Monday, August 28, 2006

Duplicating the data in a MOLAP application - Does it always hold good?

Continuing with the discussion on whether duplicating the data in data warehouse applications is always good or not. Today I would be talking about MOLAP application. By MOLAP application, I refer to the reporting application, which use multi dimensional storage (not relational table) to organize and store the data. Also these are the tools, which typical use multi dimensional query language like MDX, SPL (for Oracle Express) and not SQL for querying. Hyperion Essbase, Oracle Express (now Analytical Workspace and part of Oracle RDBMS), Microsoft Analytical Services etc. are some of the well-known  MOLAP platforms. Niegle Pendse’s OLAP Report is best place to understand various OLAP products in the market. Like relational data warehouse and reporting applications, there are instances of duplicating the data in the MOLAP applications too. In my previous experiences with Essbase and Oralce Express, I have seen some occurrence of data being duplicated with slight modification or transformation in multiple variables or cubes.

MOLAP applications are meant to be lighting fast. So there is lot of summarization and aggregation done in the application. Most of the calculations are part of data load and aggregation batch process. Very little gets calculated while querying the data. However there are quite a number of calculations, which are made part of formula (in Oracle Express) or dynamic calc (in case of Hyperion Essbase). Often these calculations are moving total, ranking, calculating Year to date, rolling quarter, variance etc. And ideally these calculations should be part of formula and or dynamic calc, because:
  • Because this calculations are very simple and does not involve many data values to operate on

  • Sometime this calculations involve applying some formula with different weight:
Example: ( 20 * Advertising Expenditure + 80 * Other Expenditure ) /100
Now this weight could change over the period as the organization tactics change.
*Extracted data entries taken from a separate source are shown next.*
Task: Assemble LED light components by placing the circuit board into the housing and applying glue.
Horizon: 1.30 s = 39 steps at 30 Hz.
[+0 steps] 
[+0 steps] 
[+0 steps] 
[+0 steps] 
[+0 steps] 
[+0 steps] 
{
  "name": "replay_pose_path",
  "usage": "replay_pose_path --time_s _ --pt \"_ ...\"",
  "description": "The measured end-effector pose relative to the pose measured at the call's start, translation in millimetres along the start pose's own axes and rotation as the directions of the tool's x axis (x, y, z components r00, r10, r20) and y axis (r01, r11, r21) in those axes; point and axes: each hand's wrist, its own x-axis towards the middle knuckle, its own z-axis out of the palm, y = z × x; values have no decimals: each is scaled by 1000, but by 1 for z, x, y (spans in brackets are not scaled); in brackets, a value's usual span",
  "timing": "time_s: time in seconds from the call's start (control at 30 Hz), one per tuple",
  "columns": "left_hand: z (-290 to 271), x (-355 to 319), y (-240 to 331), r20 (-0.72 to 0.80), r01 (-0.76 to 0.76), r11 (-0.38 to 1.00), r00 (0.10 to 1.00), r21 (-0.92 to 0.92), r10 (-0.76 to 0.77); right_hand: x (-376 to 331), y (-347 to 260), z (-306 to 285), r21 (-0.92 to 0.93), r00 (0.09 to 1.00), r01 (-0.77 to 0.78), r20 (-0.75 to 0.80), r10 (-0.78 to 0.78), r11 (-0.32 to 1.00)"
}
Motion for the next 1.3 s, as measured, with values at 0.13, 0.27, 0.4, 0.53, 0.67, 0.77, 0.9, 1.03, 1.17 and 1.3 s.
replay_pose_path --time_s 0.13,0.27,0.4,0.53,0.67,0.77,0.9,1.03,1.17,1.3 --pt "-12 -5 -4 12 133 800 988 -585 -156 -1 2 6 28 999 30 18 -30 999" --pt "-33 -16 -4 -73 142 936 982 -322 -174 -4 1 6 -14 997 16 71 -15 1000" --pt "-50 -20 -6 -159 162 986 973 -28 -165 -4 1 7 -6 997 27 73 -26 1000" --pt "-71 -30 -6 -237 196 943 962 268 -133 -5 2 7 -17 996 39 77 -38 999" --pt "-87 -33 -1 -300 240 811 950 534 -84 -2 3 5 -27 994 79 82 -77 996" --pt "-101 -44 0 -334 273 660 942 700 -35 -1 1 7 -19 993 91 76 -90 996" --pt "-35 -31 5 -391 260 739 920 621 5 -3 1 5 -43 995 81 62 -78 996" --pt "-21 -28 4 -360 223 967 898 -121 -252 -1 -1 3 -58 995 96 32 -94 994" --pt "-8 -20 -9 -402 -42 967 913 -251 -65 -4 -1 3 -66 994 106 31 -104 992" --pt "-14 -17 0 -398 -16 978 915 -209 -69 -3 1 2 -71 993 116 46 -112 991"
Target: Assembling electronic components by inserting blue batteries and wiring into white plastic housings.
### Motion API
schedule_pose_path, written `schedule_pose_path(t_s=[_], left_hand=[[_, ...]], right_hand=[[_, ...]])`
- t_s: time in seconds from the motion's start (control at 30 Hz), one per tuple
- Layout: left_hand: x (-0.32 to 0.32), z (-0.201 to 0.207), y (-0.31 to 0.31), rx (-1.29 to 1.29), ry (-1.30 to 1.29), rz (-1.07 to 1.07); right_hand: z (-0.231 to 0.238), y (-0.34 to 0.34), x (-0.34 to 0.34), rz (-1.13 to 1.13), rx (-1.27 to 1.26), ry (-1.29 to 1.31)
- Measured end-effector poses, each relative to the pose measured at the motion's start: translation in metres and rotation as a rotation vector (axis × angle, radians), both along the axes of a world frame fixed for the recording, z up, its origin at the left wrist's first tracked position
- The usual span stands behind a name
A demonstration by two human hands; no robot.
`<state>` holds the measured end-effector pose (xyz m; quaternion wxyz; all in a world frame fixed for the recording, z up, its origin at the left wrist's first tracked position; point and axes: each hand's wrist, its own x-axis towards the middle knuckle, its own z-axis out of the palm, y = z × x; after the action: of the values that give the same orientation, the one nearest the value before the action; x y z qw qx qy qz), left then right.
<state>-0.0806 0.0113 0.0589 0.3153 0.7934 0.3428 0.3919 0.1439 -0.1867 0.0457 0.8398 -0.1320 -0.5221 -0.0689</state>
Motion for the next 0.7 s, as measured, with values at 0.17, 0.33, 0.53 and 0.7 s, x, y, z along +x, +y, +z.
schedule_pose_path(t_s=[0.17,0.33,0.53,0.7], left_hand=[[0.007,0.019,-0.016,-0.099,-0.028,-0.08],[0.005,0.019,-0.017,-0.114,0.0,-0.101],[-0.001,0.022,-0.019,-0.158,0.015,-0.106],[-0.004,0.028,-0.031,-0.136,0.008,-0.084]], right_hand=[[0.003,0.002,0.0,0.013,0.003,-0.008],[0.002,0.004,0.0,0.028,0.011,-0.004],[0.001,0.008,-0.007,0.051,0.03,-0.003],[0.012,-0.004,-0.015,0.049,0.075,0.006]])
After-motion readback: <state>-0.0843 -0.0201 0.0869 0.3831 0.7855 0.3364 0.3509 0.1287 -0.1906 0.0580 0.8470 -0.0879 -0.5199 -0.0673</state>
And this formula could evolve. So it’s better to keep them on the fly.

Even though there are things which best fit in as on-the-fly calculation, I bet there would be many implementations out there calculating them in the load scripts and storing. So all the disadvantage I mentioned for duplicating relational tables holds for MOLAP too. The extra logic needs to be written, tested and maintained. Any debugging would have to check the base data, and the intermediate data. If there are any bugs in the loading script, the data needs to be cleaned up, reloaded and re-aggregated. Would it be dynamic calculation and if there is any bug, only the formula needs to be changed no reloading of data is required.

At times there are scenarios were you want to expose a cube with the respect to fewer dimensions and not all. In OFA (Oracle Financial Analyzer, a Financial reporting application using Express as backend) there are times when FDI (Financial data item a.k.a. variable or cube in Express) are required to be exposed with fewer dimension and not all. So for this scenario also, one should avoid creating a stored FDI and replicating the data in it. Better approach would be to have the data rolled up in the base FDI using hierarchies and creating a formula FDI on top of base FDI with limiting the dimensions to “Total” for those which are not to be exposed for analysis for that FDI.

Lets take an example where dynamic calc could enable you to achive reporting the aggregated data. You have a following data model:

Market (with hierarchy All Market -> Region -> Country)
Years (with members like 2006, 2005 etc. No hierarchy)
Product (with members P1, P2, etc. No hierarchy)

Gross Sales <Year, Product and Market>
Tax Rate <Year, Market>

How could we dynamically calculate Net Sales <Year, Product and Market> from the above?

Net Sales = Gross Sales * (100/ (100 + Tax Rate))

Lets see what’s wrong with this formula? Tax Rate is something you can’t aggregate on Market. Tax of India + Japan + China + Singapore etc. would not give you the tax rate for Asia. Neither would the average of this give you. So you don’t have tax rate for “Asia” and hence above formula would not return you the Net Sales for “Asia”. All you might need is another stored cube called “Net Sales” which you can use to store the “Gross Sales” less “Tax”. The cube can then be aggregated to return the numbers at Asia or All Market.  

Not trying to contradict what I mentioned earlier. For this scenario and similarly many others, there is no direct way to achieve using the dynamic calc. In Oracle Express you can end up writing a SPL code which can do so dynamically, however in nutshell it would be adding the net figure of India, Japan and so on and returning the result dynamically. This could slow down the performance depending on the number of members you have. If you have 220 markets, the All Market level calculation would take quite long to come through.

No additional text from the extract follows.